» WHAT THE EXERCISE ASKS: Repeat each record below exactly as it is written.

» DATA SUPPLIED:
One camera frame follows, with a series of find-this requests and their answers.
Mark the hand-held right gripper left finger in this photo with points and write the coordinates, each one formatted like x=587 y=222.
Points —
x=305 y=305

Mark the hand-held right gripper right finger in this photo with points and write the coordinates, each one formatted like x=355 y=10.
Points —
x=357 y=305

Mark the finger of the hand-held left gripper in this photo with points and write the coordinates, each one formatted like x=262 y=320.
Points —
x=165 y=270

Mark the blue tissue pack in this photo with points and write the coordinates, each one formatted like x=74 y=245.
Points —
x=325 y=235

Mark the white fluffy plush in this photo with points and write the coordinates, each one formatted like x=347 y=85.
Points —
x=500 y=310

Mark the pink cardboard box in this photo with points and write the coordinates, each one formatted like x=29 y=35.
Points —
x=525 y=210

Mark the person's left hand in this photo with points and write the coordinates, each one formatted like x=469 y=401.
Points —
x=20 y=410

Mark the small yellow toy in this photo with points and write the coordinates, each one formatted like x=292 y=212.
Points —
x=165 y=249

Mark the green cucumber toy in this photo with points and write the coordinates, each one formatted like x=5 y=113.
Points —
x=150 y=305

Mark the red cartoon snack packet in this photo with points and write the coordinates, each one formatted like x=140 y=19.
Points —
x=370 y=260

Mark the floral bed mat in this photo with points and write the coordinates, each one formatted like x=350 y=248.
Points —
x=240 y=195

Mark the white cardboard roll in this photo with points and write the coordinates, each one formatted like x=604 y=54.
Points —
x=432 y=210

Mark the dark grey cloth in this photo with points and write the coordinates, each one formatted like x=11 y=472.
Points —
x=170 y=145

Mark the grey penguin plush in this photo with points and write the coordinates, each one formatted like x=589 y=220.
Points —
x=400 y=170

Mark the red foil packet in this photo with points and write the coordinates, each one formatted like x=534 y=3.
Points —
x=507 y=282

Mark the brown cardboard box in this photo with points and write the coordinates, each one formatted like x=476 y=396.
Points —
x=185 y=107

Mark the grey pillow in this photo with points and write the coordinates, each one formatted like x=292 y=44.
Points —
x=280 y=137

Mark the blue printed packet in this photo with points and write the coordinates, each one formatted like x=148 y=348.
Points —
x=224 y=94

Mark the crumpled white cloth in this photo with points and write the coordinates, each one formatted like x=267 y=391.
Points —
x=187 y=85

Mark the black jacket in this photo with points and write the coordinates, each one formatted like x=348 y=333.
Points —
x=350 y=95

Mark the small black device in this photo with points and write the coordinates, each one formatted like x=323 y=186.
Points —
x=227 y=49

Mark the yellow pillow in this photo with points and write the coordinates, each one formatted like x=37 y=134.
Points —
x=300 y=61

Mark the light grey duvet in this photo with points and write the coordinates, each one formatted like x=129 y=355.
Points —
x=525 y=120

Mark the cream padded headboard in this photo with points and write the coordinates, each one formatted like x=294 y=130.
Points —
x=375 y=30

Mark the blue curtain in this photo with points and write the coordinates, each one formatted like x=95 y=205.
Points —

» YOUR RESPONSE:
One camera frame follows, with a series of find-this requests and their answers.
Mark the hand-held right gripper left finger in this photo with points and write the coordinates, each one formatted like x=587 y=222.
Points —
x=305 y=305

Mark the hand-held right gripper right finger in this photo with points and write the coordinates, each one formatted like x=355 y=10.
Points —
x=357 y=305

Mark the finger of the hand-held left gripper in this photo with points and write the coordinates, each one formatted like x=262 y=320.
Points —
x=165 y=270

Mark the blue tissue pack in this photo with points and write the coordinates, each one formatted like x=74 y=245.
Points —
x=325 y=235

Mark the white fluffy plush in this photo with points and write the coordinates, each one formatted like x=347 y=85.
Points —
x=500 y=310

Mark the pink cardboard box in this photo with points and write the coordinates, each one formatted like x=29 y=35.
Points —
x=525 y=210

Mark the person's left hand in this photo with points and write the coordinates, each one formatted like x=469 y=401.
Points —
x=20 y=410

Mark the small yellow toy in this photo with points and write the coordinates, each one formatted like x=292 y=212.
Points —
x=165 y=249

Mark the green cucumber toy in this photo with points and write the coordinates, each one formatted like x=5 y=113.
Points —
x=150 y=305

Mark the red cartoon snack packet in this photo with points and write the coordinates, each one formatted like x=140 y=19.
Points —
x=370 y=260

Mark the floral bed mat in this photo with points and write the coordinates, each one formatted like x=350 y=248.
Points —
x=240 y=195

Mark the white cardboard roll in this photo with points and write the coordinates, each one formatted like x=604 y=54.
Points —
x=432 y=210

Mark the dark grey cloth in this photo with points and write the coordinates, each one formatted like x=11 y=472.
Points —
x=170 y=145

Mark the grey penguin plush in this photo with points and write the coordinates, each one formatted like x=589 y=220.
Points —
x=400 y=170

Mark the red foil packet in this photo with points and write the coordinates, each one formatted like x=534 y=3.
Points —
x=507 y=282

Mark the brown cardboard box in this photo with points and write the coordinates, each one formatted like x=476 y=396.
Points —
x=185 y=107

Mark the grey pillow in this photo with points and write the coordinates, each one formatted like x=292 y=44.
Points —
x=280 y=137

Mark the blue printed packet in this photo with points and write the coordinates, each one formatted like x=148 y=348.
Points —
x=224 y=94

Mark the crumpled white cloth in this photo with points and write the coordinates, each one formatted like x=267 y=391.
Points —
x=187 y=85

Mark the black jacket in this photo with points and write the coordinates, each one formatted like x=348 y=333.
Points —
x=350 y=95

Mark the small black device in this photo with points and write the coordinates, each one formatted like x=323 y=186.
Points —
x=227 y=49

Mark the yellow pillow in this photo with points and write the coordinates, each one formatted like x=37 y=134.
Points —
x=300 y=61

Mark the light grey duvet in this photo with points and write the coordinates, each one formatted like x=129 y=355.
Points —
x=525 y=120

Mark the cream padded headboard in this photo with points and write the coordinates, each one formatted like x=294 y=130.
Points —
x=375 y=30

Mark the blue curtain in this photo with points and write the coordinates, each one formatted like x=95 y=205.
Points —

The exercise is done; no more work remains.